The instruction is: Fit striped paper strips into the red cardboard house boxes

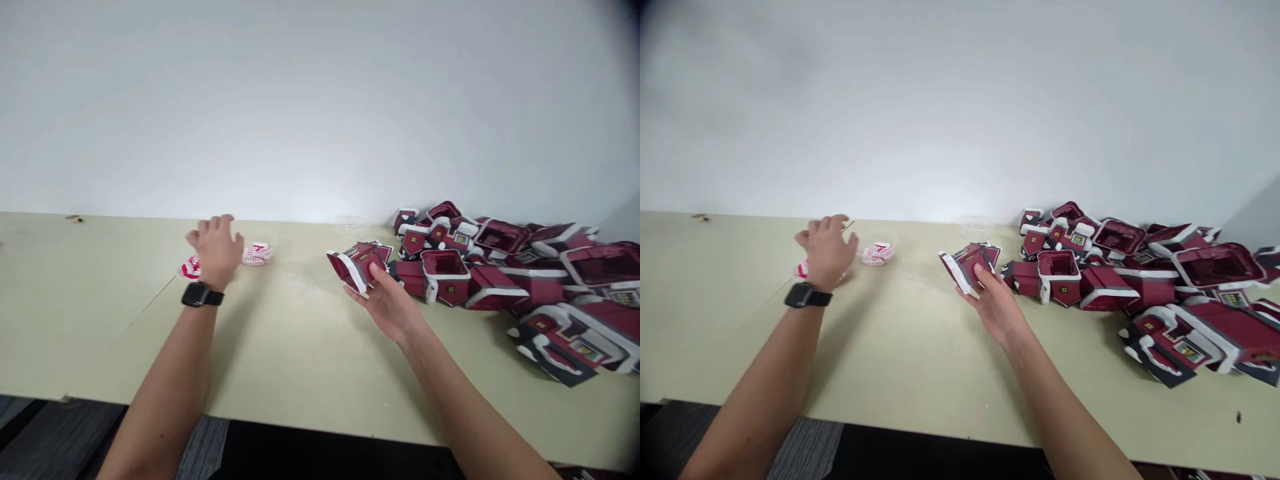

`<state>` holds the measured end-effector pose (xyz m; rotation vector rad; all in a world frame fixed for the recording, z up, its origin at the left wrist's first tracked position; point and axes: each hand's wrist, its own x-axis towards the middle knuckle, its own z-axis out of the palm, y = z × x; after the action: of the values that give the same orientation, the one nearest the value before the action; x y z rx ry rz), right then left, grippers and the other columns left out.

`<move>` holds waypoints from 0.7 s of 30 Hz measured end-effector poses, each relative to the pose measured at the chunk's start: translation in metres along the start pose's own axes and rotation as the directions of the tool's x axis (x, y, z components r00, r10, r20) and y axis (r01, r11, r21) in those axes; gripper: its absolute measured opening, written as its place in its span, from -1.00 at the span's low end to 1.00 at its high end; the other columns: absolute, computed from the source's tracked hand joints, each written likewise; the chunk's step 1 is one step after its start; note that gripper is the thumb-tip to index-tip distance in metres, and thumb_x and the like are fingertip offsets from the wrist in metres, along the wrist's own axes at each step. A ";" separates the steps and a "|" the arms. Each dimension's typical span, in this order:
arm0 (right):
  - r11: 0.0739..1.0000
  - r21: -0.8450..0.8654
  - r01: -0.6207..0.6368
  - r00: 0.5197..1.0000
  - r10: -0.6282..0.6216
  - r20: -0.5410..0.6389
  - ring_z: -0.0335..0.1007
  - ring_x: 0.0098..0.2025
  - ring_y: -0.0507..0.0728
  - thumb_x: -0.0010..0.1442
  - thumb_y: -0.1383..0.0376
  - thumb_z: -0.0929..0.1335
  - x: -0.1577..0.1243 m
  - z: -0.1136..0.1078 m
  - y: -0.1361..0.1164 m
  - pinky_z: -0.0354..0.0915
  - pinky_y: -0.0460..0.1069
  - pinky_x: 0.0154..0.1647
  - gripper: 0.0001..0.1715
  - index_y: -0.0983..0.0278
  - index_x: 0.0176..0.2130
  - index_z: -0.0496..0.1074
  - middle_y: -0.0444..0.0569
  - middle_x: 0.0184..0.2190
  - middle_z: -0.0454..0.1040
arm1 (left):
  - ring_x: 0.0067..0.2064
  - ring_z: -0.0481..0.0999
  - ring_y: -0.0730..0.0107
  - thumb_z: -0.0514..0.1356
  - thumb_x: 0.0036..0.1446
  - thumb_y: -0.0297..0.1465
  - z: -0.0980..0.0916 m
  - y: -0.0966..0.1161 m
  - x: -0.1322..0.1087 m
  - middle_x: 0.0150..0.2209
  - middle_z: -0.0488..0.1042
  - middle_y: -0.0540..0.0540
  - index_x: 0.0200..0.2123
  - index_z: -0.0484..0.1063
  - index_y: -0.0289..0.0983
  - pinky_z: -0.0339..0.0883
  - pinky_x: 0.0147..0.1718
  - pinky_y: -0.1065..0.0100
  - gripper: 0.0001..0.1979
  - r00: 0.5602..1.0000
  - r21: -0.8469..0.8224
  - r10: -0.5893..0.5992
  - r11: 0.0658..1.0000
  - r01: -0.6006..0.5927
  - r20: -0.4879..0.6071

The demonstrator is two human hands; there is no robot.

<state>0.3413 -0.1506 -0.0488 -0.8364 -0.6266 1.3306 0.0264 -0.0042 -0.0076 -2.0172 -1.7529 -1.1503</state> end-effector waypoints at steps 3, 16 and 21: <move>1.000 0.021 -0.018 1.000 0.018 0.007 0.41 0.30 0.29 0.04 0.03 0.63 -0.003 0.003 0.000 0.40 0.28 0.28 -0.55 0.04 -0.09 0.59 -0.16 0.11 0.62 | 0.08 0.41 -0.41 0.20 0.14 -0.35 -0.021 -0.051 0.015 -0.15 0.59 -0.44 -0.27 0.58 -0.30 0.03 0.11 -0.31 -0.81 0.964 0.242 -0.223 0.953 0.183 0.148; 0.999 0.018 -0.043 0.997 0.042 0.068 0.46 0.21 0.26 0.04 0.04 0.63 -0.006 0.007 0.007 0.42 0.22 0.22 -0.49 0.06 -0.04 0.56 -0.12 0.11 0.60 | -0.04 0.57 -0.37 0.27 0.04 -0.22 -0.001 -0.073 0.017 -0.29 0.62 -0.42 -0.43 0.56 -0.28 0.14 0.10 -0.21 -0.77 0.876 0.325 -0.315 0.925 0.197 0.364; 0.999 -0.004 -0.035 0.996 0.035 0.080 0.47 0.20 0.27 0.05 0.03 0.62 -0.006 0.007 0.007 0.45 0.21 0.18 -0.51 0.07 -0.06 0.55 -0.11 0.11 0.60 | -0.04 0.56 -0.34 0.23 0.09 -0.15 0.003 -0.076 0.015 -0.27 0.62 -0.41 -0.45 0.53 -0.27 0.19 0.08 -0.19 -0.71 0.873 0.297 -0.325 0.929 0.223 0.363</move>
<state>0.3308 -0.1547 -0.0502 -0.8027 -0.6790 1.4006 -0.0422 0.0285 -0.0227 -1.9988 -2.3174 -0.5492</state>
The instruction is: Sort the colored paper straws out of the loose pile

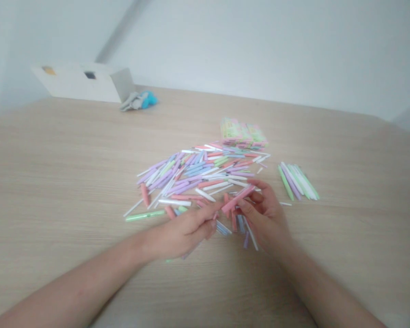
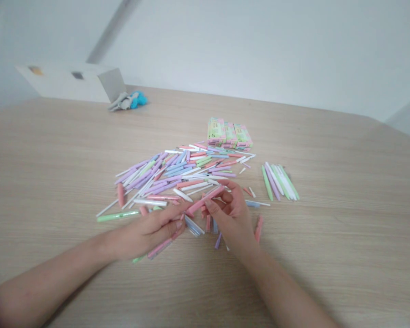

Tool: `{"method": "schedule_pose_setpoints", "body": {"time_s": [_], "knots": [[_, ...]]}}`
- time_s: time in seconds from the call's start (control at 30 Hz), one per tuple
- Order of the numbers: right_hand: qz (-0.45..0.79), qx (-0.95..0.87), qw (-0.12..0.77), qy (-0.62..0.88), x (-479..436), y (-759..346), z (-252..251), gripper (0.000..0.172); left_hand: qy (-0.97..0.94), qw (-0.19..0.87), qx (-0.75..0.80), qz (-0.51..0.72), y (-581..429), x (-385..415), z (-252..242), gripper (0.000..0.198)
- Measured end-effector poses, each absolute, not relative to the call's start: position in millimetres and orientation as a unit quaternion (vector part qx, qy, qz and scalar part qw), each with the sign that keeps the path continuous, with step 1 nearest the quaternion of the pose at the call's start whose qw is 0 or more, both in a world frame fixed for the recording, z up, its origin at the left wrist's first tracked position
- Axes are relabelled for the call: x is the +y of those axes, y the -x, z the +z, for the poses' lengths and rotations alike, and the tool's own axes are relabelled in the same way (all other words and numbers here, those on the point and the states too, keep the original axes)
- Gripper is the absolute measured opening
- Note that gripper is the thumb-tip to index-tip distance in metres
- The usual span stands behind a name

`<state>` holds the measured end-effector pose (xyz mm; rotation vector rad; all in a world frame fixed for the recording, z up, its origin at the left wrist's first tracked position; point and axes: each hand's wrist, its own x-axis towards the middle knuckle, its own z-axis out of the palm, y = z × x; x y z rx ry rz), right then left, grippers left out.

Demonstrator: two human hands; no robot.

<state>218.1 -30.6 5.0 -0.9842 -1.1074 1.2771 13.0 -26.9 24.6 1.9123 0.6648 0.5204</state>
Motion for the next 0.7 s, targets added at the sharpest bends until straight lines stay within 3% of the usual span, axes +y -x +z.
{"method": "schedule_pose_setpoints", "body": {"time_s": [0.23, 0.7], "knots": [[0.523, -0.481, 0.553, 0.435, -31.6, -215.9, 7.4, 0.044, -0.8, 0.465, 0.302, 0.23, -12.4, -28.8, 22.3, 0.021], [0.532, -0.519, 0.517, 0.424, -34.3, -214.5, 8.9, 0.047, -0.781, 0.516, 0.278, 0.215, -15.0, -31.0, 26.8, 0.023]]}}
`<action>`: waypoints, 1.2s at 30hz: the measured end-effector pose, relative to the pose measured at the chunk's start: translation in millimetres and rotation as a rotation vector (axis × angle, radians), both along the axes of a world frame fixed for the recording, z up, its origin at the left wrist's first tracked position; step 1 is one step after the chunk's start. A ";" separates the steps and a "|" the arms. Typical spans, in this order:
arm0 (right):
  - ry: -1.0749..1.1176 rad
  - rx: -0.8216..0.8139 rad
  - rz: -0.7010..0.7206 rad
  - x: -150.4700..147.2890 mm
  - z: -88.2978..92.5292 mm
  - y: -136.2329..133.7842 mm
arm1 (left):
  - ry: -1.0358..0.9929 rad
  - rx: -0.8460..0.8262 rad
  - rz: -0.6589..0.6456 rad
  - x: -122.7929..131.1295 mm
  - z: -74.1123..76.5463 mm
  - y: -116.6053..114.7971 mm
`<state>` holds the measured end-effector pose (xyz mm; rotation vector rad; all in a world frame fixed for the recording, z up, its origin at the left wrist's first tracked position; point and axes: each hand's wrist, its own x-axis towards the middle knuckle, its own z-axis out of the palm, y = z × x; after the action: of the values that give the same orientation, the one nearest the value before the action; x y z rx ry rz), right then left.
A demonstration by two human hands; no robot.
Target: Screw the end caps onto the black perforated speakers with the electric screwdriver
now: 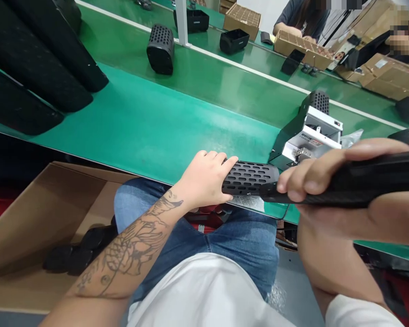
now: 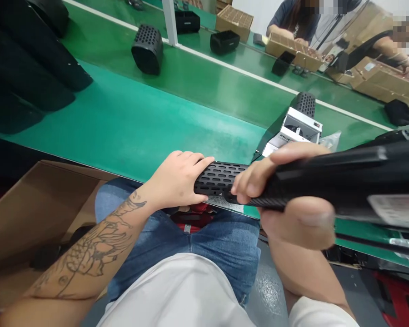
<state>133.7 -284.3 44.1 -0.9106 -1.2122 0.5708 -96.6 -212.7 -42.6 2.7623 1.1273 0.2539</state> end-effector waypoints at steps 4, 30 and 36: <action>0.060 0.129 0.265 -27.3 -17.7 19.8 | 0.014 -0.003 0.005 1.0 1.8 -1.0; -0.032 0.091 0.391 -35.2 -30.5 30.2 | -0.003 -0.002 0.008 3.9 2.2 -2.6; 0.004 0.052 0.445 -37.5 -30.9 32.7 | -0.004 -0.008 0.006 4.3 3.5 -3.6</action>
<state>96.1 -251.5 13.1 -0.5944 -1.4288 0.8892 -92.3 -216.3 -39.1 2.7509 1.1327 0.2550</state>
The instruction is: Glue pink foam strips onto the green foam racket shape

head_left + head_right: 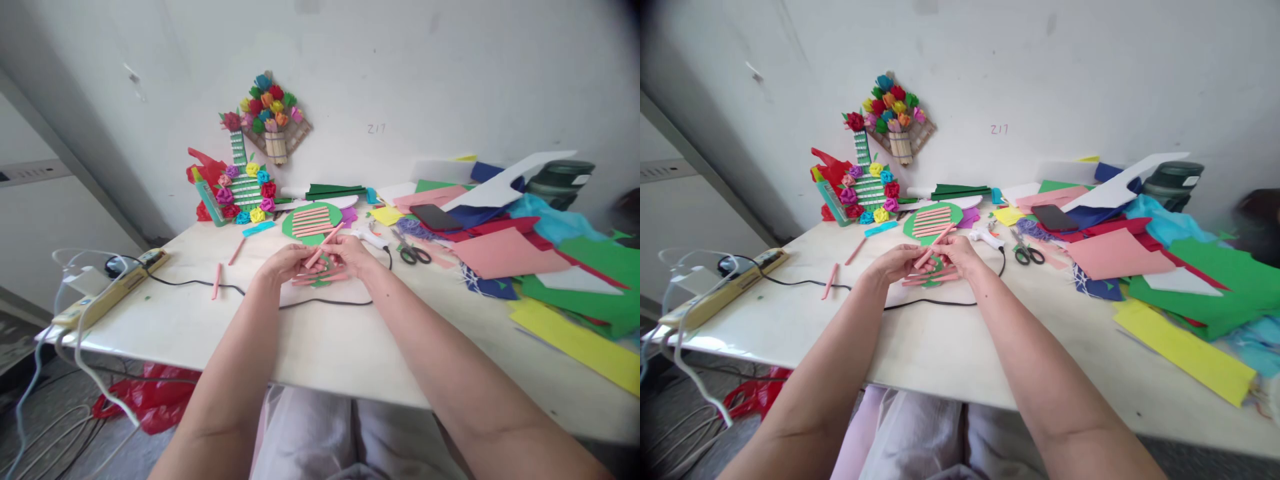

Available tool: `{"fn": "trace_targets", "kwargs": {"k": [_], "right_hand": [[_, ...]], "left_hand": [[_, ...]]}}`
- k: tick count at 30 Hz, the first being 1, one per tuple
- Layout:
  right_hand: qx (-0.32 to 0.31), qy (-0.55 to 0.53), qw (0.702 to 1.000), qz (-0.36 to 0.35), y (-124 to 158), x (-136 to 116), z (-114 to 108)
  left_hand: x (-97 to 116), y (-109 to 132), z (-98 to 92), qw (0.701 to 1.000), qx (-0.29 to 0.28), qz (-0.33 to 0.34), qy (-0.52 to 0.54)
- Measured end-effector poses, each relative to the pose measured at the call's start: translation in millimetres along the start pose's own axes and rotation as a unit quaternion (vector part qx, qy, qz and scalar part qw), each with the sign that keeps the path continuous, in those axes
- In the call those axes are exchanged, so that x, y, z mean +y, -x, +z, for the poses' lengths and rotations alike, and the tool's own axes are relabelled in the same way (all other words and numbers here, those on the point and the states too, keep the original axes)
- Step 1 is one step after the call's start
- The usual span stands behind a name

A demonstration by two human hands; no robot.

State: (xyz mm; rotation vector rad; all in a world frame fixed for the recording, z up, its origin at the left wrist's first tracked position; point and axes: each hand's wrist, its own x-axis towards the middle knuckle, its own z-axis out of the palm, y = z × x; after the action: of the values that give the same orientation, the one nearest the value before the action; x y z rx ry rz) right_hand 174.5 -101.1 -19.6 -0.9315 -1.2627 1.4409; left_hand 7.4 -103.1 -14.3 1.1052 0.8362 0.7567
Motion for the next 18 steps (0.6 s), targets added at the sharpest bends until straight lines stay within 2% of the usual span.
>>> {"fn": "trace_targets", "kwargs": {"k": [5, 9, 15, 18], "right_hand": [[-0.015, 0.037, 0.999, -0.030, 0.7, -1.1, -2.7], [-0.005, 0.074, 0.996, -0.045, 0.0, -0.5, -1.6], [0.052, 0.092, 0.993, -0.049, -1.2, 0.5, -2.3], [0.049, 0.109, 0.992, -0.043, 0.7, -0.1, -2.1]], "left_hand": [[3.9, 7.9, 2.8, 0.997, -0.050, -0.014, -0.052], [2.4, 7.9, 3.5, 0.996, -0.060, -0.014, -0.068], [-2.5, -3.1, 5.2, 0.999, -0.013, 0.045, 0.012], [-4.4, -6.8, 8.3, 0.997, -0.002, 0.057, 0.046]]}}
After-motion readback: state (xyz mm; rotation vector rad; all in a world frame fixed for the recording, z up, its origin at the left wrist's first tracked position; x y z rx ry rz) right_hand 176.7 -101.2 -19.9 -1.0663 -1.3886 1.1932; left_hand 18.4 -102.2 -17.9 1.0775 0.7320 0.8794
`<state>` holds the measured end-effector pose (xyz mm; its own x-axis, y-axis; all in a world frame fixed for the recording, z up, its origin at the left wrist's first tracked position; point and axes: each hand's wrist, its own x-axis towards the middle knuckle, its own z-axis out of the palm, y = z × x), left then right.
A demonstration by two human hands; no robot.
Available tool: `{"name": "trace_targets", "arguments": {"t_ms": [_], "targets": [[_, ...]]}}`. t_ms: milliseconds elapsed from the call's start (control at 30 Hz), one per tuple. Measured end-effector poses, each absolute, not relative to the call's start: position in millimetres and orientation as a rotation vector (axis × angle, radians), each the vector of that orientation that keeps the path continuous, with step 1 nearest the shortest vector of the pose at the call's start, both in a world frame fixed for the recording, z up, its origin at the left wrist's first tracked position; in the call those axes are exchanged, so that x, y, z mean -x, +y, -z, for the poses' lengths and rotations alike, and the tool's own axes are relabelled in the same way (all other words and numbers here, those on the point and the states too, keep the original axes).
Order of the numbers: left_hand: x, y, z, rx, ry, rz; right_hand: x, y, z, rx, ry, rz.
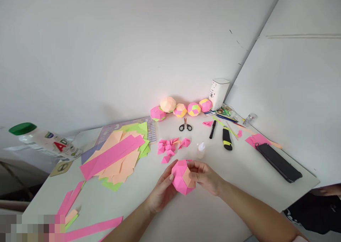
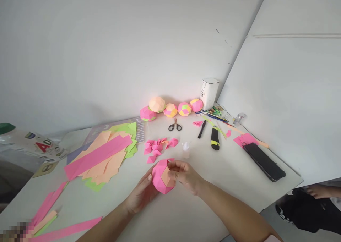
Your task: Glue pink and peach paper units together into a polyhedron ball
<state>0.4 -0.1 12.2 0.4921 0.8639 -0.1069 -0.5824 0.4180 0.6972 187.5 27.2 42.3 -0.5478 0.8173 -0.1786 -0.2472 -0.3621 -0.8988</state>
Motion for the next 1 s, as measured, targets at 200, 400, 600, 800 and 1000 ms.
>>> {"name": "trace_targets", "arguments": {"t_ms": [200,400,600,800,1000], "targets": [[1.3,-0.1,-11.7,-0.615,0.483,-0.909,-182.9,23.4,-43.1,0.755,-1.244,-1.996],[1.1,4.0,-5.6,-0.553,0.430,-0.909,-188.2,23.5,-48.0,0.709,-1.475,-1.928],[6.4,15.4,-7.3,-0.318,0.541,-1.122,-193.8,33.7,-29.0,0.981,-1.838,-1.082],[10.9,23.2,-12.8,-0.301,0.590,-1.292,-174.0,52.2,7.8,1.036,-2.090,-0.229],[11.2,23.9,-10.8,-0.382,0.462,-1.195,-140.5,93.5,12.6,1.257,-2.168,0.058]]}}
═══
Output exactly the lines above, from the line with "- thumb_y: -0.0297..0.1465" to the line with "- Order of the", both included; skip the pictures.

● Task solution
  - thumb_y: -0.0297..0.1465
  - z: -0.0980..0.0916 m
  - y: -0.0966..0.1161 m
  - x: -0.1322..0.1087 m
  - middle_x: 0.0150..0.2209
  - middle_z: -0.0488..0.1042
  - middle_y: -0.0540..0.0540
  - index_x: 0.0200..0.2123
  - index_z: -0.0484..0.1063
  - index_y: -0.0289..0.0983
  - pinky_z: -0.0339..0.0883
  - pinky_x: 0.0147..0.1718
  - pinky_y: -0.1065..0.0100
  - gripper: 0.0001..0.1979
  - r00: 0.5602..1.0000
  - r21: -0.8469..0.8224
  - r10: -0.5893..0.5992
  - r11: 0.0658..1.0000
  - r01: -0.6006..0.5927
  - r20: -0.4879..0.6071

The demonstrator is two human hands; there is no robot.

<state>0.3413 -0.1506 -0.0488 -0.8364 -0.6266 1.3306 0.0264 -0.0042 -0.0076 -2.0172 -1.7529 -1.1503</state> end-effector waypoints at steps 3, 16 and 21: <move>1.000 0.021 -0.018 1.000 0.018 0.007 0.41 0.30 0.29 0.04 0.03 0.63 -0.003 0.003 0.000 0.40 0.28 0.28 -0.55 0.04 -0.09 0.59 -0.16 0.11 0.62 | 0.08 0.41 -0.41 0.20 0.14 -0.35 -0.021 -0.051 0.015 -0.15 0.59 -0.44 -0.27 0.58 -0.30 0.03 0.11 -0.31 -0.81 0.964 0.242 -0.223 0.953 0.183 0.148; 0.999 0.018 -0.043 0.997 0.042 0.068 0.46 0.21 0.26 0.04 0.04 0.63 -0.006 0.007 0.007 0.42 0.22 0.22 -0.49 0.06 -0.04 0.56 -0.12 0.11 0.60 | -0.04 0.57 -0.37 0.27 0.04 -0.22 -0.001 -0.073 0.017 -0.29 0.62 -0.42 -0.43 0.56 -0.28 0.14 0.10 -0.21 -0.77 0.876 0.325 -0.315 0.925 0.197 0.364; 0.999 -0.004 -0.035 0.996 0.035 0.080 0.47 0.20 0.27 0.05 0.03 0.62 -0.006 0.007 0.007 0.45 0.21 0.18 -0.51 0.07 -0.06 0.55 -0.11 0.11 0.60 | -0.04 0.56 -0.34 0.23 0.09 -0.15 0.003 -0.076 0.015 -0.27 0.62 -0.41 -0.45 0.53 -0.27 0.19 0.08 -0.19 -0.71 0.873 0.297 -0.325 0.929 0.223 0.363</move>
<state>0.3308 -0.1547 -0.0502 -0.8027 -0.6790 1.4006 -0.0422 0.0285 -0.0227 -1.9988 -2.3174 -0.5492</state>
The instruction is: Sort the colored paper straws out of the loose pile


Tool: `{"method": "schedule_pose_setpoints", "body": {"time_s": [_], "knots": [[_, ...]]}}`
- time_s: time in seconds from the call's start (control at 30 Hz), one per tuple
- Order of the numbers: right_hand: qz (-0.45..0.79), qx (-0.95..0.87), qw (-0.12..0.77), qy (-0.62..0.88), x (-479..436), y (-759..346), z (-252..251), gripper (0.000..0.172); left_hand: qy (-0.97..0.94), qw (-0.19..0.87), qx (-0.75..0.80), qz (-0.51..0.72), y (-581..429), x (-385..415), z (-252..242), gripper (0.000..0.198)

This output contains the full answer.